How to complete this task
Determine the count of lines in the data below that include the word "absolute", and give nothing besides it.
◆ ◆ ◆ ◆ ◆
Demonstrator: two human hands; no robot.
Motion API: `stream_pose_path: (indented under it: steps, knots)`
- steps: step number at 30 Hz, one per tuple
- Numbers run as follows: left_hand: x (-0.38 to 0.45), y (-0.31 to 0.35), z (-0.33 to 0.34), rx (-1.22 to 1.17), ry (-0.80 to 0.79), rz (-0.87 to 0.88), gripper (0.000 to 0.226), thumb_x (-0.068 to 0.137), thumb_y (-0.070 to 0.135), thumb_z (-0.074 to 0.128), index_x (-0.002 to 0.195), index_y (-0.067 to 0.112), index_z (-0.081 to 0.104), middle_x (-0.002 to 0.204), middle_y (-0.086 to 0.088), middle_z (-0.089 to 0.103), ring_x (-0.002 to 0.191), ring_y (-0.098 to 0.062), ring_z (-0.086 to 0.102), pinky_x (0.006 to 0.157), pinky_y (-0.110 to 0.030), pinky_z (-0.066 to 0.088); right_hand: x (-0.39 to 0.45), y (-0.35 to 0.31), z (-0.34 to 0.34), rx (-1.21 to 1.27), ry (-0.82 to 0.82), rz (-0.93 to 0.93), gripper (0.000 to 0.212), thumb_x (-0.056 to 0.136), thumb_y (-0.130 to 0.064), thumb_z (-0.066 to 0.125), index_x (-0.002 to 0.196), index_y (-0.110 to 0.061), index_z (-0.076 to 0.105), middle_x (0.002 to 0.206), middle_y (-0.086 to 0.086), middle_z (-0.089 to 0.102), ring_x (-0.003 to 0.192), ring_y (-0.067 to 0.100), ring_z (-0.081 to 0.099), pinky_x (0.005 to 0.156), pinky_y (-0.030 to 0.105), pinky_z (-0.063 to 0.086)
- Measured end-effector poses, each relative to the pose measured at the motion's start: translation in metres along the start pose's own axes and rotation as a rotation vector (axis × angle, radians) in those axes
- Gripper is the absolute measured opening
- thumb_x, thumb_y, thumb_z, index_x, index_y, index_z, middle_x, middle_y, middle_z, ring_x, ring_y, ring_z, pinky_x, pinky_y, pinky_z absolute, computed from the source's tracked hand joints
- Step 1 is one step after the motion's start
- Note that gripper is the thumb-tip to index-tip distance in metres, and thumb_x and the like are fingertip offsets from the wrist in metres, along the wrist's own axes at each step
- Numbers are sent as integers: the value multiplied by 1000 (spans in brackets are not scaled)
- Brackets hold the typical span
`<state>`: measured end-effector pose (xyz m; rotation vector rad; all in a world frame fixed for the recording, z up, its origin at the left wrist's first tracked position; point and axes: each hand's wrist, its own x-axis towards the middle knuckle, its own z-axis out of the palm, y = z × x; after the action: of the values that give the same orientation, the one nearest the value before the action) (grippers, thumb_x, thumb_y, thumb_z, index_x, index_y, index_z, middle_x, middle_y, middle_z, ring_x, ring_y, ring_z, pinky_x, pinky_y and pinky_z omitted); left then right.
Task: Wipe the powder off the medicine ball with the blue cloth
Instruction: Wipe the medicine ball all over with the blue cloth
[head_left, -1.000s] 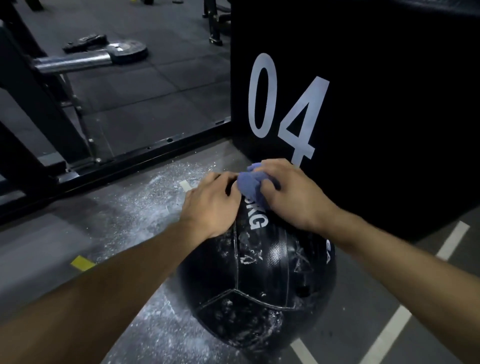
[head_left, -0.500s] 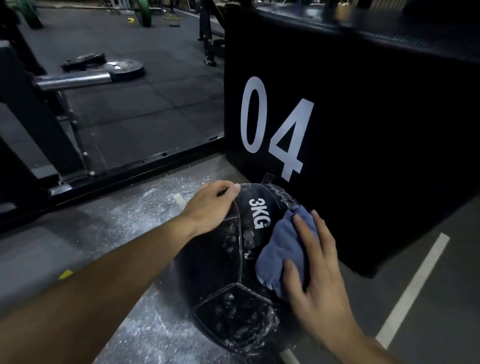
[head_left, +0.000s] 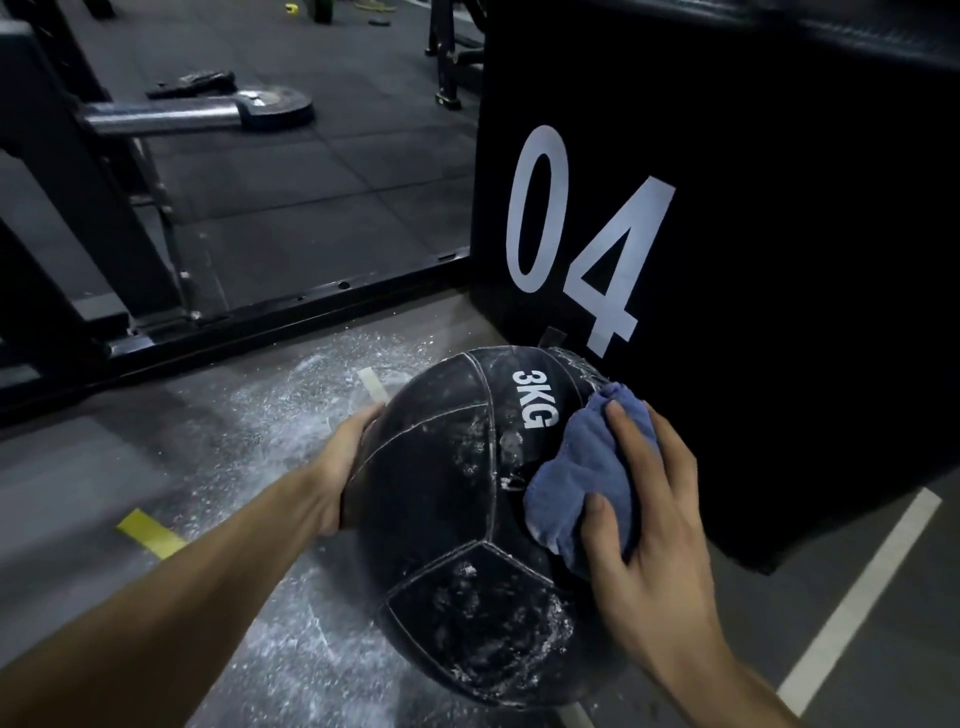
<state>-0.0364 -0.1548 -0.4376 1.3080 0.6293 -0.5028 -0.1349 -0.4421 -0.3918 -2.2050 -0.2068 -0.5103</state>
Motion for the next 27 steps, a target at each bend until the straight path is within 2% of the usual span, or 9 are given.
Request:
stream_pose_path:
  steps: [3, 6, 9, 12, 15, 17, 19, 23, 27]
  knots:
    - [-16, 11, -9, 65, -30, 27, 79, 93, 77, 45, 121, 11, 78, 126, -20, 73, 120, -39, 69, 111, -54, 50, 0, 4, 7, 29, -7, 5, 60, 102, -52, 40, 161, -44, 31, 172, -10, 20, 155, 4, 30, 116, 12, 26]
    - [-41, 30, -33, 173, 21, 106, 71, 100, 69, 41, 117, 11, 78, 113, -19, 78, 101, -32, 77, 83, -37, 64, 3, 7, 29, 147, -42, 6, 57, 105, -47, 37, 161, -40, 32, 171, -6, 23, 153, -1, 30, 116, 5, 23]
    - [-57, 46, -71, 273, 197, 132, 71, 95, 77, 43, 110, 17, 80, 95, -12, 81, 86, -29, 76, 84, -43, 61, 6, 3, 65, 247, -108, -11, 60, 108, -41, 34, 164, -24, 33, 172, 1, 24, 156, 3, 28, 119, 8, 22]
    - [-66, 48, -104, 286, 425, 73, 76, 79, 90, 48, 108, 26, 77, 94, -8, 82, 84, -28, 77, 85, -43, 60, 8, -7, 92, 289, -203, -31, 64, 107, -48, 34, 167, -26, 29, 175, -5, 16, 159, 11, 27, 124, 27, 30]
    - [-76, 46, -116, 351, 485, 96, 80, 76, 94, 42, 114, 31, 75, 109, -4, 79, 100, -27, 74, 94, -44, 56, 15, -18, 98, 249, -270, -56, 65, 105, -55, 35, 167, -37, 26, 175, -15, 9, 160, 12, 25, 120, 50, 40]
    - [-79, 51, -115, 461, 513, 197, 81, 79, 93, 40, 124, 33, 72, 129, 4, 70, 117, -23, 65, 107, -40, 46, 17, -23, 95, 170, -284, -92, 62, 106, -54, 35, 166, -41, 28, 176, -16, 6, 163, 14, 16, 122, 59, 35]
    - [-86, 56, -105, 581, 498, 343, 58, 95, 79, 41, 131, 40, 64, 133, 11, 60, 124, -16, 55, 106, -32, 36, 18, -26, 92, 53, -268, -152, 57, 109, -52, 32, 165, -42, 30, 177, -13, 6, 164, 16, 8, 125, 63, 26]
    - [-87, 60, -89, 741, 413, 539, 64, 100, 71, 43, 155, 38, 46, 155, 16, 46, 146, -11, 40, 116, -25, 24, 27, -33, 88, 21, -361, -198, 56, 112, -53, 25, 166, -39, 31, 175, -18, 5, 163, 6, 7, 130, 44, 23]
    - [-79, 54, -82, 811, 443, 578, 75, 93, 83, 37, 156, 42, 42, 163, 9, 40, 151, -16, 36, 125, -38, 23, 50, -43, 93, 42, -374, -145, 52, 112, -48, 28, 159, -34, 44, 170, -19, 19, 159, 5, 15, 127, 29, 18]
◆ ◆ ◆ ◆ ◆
Task answer
2